A Cornell AppDev iOS app allowing users to explore the campus with augmented reality. Users can view upcoming events and nearby buildings.

Spyderbot

Wen-Ying Lee, Hamish Tennent, Ilan Mandel

One of the biggest design challenges in most Human Robot Interaction (HRI) research labs is finding an appropriate robot platform for the researcher to use in their studies. Most labs are made up of technically minded engineers and human focused social scientists. When looking to research the effects of new behaviours/algorithims/systems often the only choice is to use one of the expensive, off the shelf products available on the market (eg. Keepon, Nao, Pepper, etc). This means new interactions are being limited by what can be designed into these existing form factors using limited access to the hardware platforms themselves. This has the effects of limiting the generalisability of scientific research and I believe is a choke point for the robotics innovation pipeline. When so many of the findings published today are either using heavily anthropomorphised products already available on the market (e.g Nao robot), products with limited access the the backend software (e.g Jibo), or low fidelity robots prototyped over a weekend in a research lab, it creates a gap in the explorable knowledge for the field of HRI. The goal for this project was to design a non-anthropomorphic, open source, low cost, expressive social robot platform that could be widely used. My goal was not only have it used by the 6+ researchers in my lab, but those in other departments, institutions and with the goal of doing field research with end users to explore potential use cases for social robots in the home. This work is still ongoing and this robot is currently being used in research in the lab. Usability tests are being run to verify whether or not the design intentions were realised in the final design. The robot is also being used in research into how people learn a new language, this is allowing practical testing of the usability of the form to convey expressive behaviours.

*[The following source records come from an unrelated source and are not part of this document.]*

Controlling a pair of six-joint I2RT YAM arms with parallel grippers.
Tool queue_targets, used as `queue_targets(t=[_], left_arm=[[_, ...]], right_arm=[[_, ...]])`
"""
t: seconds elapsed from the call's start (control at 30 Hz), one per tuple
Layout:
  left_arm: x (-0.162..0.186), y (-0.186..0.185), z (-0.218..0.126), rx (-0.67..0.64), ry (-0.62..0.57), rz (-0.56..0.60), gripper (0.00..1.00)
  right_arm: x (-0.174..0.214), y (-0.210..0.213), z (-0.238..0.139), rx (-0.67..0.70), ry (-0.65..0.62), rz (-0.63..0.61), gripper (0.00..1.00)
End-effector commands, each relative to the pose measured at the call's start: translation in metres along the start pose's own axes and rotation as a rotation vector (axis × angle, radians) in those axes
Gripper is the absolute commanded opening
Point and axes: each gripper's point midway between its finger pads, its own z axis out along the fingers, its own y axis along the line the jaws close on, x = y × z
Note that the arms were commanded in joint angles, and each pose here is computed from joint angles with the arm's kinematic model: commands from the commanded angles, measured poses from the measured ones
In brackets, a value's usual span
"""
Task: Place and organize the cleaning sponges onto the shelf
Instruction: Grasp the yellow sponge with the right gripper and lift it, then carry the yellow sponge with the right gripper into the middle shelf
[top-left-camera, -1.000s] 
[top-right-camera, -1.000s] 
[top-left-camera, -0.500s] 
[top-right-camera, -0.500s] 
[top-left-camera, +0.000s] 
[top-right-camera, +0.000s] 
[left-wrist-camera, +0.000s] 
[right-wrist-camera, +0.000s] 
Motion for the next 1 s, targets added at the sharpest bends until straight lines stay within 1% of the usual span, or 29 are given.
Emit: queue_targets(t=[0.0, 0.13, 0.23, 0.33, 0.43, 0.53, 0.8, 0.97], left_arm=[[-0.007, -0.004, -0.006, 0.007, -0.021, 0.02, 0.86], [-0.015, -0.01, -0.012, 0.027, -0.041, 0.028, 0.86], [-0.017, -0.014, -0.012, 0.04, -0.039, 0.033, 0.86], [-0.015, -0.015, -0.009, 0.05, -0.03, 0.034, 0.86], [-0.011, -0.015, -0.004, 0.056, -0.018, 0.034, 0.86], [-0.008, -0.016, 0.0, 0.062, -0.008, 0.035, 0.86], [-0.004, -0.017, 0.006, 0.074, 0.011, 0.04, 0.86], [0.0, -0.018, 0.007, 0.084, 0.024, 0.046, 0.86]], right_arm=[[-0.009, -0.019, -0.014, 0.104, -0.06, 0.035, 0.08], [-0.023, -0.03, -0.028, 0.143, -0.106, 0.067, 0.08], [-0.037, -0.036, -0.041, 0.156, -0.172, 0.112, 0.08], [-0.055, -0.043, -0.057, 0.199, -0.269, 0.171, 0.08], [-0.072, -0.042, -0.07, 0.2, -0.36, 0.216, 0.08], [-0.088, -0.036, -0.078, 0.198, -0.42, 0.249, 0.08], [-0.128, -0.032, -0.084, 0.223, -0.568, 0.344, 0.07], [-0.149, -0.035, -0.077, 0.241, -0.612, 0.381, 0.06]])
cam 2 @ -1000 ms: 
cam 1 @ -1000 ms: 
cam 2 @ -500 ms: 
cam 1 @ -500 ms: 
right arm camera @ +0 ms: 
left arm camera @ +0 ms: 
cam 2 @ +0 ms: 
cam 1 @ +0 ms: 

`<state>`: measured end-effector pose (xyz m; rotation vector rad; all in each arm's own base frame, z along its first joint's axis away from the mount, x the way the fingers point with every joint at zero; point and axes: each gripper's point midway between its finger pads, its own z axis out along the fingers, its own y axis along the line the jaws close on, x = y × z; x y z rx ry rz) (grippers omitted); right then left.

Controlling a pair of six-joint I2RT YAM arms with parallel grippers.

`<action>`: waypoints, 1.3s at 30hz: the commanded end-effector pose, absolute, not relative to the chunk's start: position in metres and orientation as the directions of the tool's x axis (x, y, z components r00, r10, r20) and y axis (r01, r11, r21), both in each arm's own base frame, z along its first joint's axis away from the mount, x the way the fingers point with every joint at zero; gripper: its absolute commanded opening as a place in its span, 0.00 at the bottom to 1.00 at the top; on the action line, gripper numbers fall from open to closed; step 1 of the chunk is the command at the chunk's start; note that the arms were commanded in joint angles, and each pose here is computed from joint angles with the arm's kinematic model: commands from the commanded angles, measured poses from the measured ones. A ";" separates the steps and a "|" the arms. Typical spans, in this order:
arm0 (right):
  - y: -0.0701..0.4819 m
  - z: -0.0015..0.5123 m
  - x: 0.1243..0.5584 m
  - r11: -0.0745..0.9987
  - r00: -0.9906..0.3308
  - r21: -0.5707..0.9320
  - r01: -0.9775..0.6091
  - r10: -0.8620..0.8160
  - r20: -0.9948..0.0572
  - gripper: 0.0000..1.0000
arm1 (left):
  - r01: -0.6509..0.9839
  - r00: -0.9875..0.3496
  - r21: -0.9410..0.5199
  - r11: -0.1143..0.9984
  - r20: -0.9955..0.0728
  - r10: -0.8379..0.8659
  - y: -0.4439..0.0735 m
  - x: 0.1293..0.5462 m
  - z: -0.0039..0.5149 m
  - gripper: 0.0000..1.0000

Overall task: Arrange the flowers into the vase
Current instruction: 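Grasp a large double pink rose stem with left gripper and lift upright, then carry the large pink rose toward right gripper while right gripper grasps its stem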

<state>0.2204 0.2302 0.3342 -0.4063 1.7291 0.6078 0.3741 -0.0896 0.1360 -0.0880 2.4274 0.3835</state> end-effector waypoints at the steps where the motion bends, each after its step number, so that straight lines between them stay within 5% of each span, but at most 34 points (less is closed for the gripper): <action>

Cornell Design & Tech Initiative

Karun Singh, Alice Pham, Matt Barker, Shea Belsky

We are a project team that creates technology to address needs on Cornell' campus, and beyond. We currently have over 50 members (designers, developers, and product managers) actively collaborating on 9 products that are centered around the Cornell community. Through these projects, we are looking to improve things like campus safety, orientation week, office hours, undergraduate research, and more!

Shout

Neha Rao, Raymone Radi, Kaushik Ravikumar, and Kaitlyn Son

Shout is an anonymous sexual assault reporting app that looks to give otherwise silenced survivors a voice in the Cornell community. The reports are used to warn other students of dangerous areas on and around campus.